## Exercise aim
Below is a listing to transcribe in full and exactly; keep the pictures out.

## Information supplied
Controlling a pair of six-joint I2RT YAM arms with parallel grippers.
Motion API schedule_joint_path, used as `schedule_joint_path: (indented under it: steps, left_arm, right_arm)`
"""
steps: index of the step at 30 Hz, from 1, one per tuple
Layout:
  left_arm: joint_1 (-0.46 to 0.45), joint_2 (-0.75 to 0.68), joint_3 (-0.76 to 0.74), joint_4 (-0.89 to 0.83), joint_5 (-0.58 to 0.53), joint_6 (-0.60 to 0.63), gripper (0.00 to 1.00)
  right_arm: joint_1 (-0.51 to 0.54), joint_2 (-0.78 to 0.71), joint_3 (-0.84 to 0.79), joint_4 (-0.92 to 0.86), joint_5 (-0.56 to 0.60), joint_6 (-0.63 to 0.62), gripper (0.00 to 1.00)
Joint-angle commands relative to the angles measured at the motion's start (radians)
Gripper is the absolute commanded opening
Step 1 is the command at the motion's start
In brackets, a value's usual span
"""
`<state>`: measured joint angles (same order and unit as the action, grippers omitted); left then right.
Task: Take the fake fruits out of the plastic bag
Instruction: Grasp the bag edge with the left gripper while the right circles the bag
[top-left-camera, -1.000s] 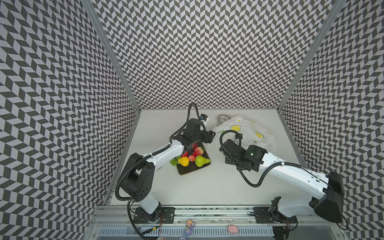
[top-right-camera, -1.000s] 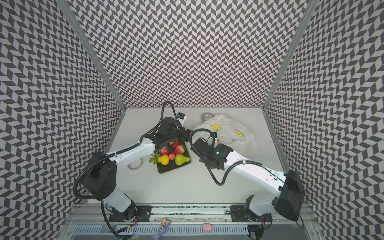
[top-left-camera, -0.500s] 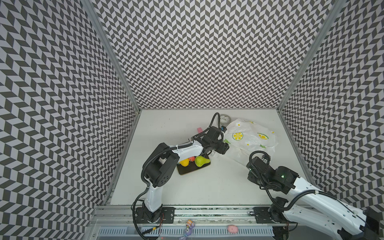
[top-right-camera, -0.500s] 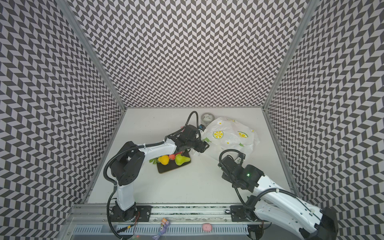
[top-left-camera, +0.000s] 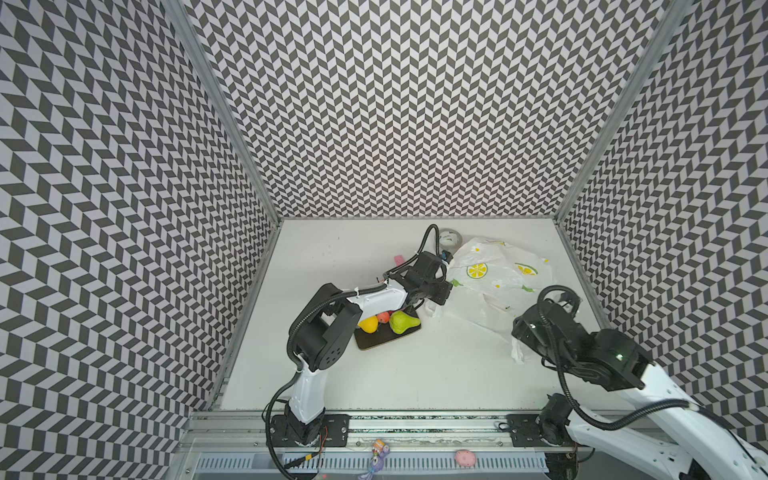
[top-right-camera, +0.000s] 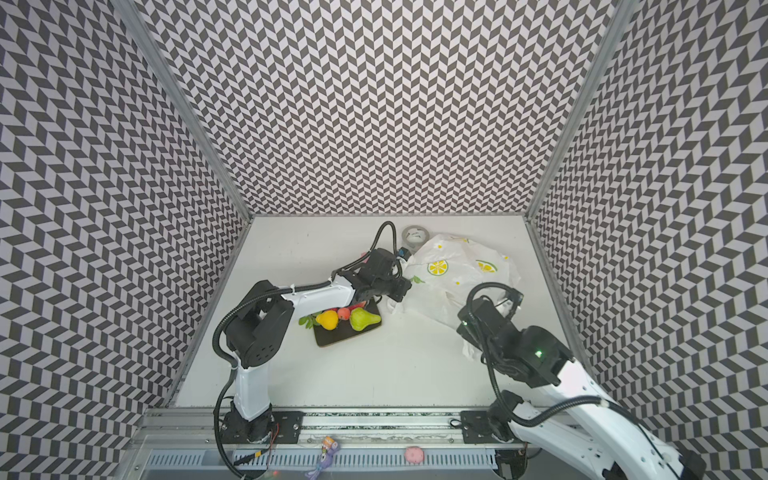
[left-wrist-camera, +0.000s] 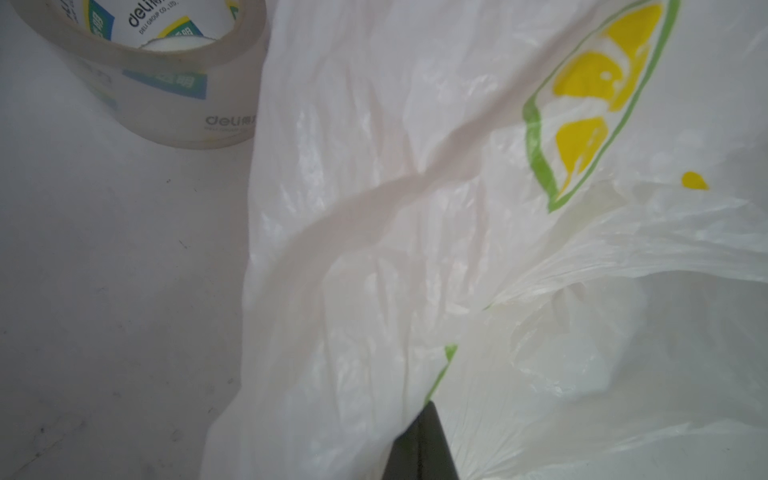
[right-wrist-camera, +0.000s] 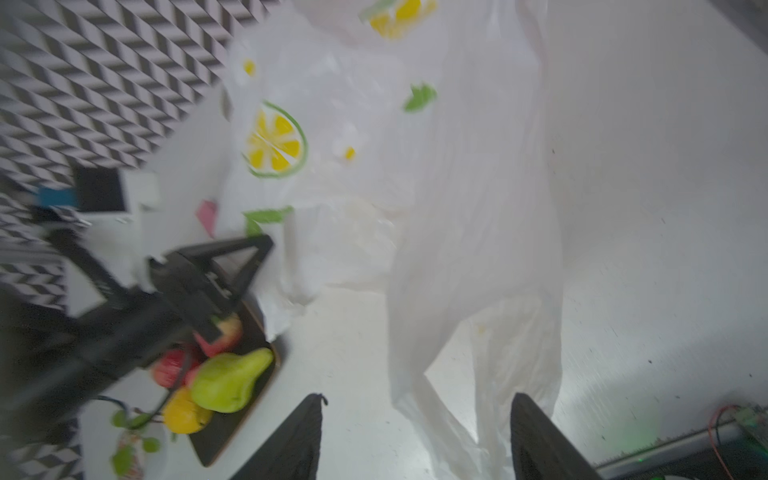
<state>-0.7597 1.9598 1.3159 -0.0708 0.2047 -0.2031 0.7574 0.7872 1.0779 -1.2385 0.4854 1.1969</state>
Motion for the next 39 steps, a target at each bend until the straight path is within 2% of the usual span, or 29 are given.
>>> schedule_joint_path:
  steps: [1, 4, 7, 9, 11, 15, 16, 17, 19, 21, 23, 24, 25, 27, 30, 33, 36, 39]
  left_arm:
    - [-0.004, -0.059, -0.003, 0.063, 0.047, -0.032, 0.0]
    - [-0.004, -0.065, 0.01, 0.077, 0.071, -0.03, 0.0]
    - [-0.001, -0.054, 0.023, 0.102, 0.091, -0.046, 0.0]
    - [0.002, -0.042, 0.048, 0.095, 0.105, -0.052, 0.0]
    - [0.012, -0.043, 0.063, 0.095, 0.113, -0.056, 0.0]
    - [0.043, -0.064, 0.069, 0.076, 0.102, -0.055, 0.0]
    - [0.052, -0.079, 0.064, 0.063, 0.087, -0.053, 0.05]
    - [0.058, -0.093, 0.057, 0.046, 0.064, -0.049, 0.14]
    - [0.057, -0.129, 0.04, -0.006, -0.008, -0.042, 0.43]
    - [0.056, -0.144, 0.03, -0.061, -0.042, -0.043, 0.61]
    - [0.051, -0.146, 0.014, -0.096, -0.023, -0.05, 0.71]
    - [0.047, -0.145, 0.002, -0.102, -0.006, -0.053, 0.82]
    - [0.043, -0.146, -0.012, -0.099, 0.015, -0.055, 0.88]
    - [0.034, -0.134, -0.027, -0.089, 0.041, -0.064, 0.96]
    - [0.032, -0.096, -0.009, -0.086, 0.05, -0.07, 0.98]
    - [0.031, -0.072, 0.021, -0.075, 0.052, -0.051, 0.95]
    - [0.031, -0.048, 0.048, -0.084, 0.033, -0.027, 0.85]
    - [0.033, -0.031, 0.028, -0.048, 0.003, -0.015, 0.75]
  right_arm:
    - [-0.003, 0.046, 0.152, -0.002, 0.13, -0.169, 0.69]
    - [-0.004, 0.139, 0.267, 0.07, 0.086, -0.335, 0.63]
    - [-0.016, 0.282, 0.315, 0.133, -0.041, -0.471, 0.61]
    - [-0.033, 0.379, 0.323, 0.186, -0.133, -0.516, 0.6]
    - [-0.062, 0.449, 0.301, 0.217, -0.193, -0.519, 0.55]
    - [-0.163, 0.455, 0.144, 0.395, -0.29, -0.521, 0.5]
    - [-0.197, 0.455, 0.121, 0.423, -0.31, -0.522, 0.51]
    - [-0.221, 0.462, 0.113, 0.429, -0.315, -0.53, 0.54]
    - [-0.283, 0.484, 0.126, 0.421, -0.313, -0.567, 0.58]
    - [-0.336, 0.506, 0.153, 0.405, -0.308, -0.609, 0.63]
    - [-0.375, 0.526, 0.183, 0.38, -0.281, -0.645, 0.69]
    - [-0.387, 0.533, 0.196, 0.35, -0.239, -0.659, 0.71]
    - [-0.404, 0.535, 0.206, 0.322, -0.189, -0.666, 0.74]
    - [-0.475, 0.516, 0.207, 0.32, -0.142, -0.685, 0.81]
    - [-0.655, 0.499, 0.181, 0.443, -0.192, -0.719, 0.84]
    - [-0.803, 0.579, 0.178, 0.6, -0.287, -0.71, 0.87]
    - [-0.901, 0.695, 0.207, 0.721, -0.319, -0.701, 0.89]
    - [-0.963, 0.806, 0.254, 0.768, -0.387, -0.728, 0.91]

## Response below
Controlling a pair of six-joint I2RT YAM arms with parallel grippers.
Motion API schedule_joint_path, used as `schedule_joint_path: (indented under it: steps, left_arm, right_arm)`
"""
steps: index of the step at 30 Hz, from 1, one per tuple
Layout:
  left_arm: joint_1 (-0.46 to 0.45), joint_2 (-0.75 to 0.68), joint_3 (-0.76 to 0.74), joint_4 (-0.89 to 0.83), joint_5 (-0.58 to 0.53), joint_6 (-0.60 to 0.63), gripper (0.00 to 1.00)
  right_arm: joint_1 (-0.51 to 0.54), joint_2 (-0.78 to 0.71), joint_3 (-0.84 to 0.79), joint_4 (-0.92 to 0.86), joint_5 (-0.56 to 0.60), joint_6 (-0.63 to 0.62), gripper (0.00 to 1.00)
Joint-angle commands relative to the angles measured at the motion's start (radians)
Gripper is the absolute commanded opening
Step 1 is the command at the motion's start
In brackets, a value's usual span
"""
`<state>`: measured joint angles (same order and unit as the action, grippers omitted); left then right.
Task: Take the fake fruits out of the plastic bag
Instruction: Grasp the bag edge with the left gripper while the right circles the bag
[top-left-camera, -1.000s] 
[top-right-camera, -1.000s] 
[top-left-camera, -0.500s] 
[top-right-camera, -0.500s] 
[top-left-camera, +0.000s] 
[top-right-camera, +0.000s] 
[left-wrist-camera, +0.000s] 
[right-wrist-camera, +0.000s] 
<state>-0.7597 1.9598 1.3159 -0.0708 0.2047 -0.2031 0.7574 0.7872 1.0779 -1.2385 0.4854 1.1969</state>
Motion for the next 39 steps, a target at each bend until the straight path is within 2% of the usual span, or 29 are given.
>>> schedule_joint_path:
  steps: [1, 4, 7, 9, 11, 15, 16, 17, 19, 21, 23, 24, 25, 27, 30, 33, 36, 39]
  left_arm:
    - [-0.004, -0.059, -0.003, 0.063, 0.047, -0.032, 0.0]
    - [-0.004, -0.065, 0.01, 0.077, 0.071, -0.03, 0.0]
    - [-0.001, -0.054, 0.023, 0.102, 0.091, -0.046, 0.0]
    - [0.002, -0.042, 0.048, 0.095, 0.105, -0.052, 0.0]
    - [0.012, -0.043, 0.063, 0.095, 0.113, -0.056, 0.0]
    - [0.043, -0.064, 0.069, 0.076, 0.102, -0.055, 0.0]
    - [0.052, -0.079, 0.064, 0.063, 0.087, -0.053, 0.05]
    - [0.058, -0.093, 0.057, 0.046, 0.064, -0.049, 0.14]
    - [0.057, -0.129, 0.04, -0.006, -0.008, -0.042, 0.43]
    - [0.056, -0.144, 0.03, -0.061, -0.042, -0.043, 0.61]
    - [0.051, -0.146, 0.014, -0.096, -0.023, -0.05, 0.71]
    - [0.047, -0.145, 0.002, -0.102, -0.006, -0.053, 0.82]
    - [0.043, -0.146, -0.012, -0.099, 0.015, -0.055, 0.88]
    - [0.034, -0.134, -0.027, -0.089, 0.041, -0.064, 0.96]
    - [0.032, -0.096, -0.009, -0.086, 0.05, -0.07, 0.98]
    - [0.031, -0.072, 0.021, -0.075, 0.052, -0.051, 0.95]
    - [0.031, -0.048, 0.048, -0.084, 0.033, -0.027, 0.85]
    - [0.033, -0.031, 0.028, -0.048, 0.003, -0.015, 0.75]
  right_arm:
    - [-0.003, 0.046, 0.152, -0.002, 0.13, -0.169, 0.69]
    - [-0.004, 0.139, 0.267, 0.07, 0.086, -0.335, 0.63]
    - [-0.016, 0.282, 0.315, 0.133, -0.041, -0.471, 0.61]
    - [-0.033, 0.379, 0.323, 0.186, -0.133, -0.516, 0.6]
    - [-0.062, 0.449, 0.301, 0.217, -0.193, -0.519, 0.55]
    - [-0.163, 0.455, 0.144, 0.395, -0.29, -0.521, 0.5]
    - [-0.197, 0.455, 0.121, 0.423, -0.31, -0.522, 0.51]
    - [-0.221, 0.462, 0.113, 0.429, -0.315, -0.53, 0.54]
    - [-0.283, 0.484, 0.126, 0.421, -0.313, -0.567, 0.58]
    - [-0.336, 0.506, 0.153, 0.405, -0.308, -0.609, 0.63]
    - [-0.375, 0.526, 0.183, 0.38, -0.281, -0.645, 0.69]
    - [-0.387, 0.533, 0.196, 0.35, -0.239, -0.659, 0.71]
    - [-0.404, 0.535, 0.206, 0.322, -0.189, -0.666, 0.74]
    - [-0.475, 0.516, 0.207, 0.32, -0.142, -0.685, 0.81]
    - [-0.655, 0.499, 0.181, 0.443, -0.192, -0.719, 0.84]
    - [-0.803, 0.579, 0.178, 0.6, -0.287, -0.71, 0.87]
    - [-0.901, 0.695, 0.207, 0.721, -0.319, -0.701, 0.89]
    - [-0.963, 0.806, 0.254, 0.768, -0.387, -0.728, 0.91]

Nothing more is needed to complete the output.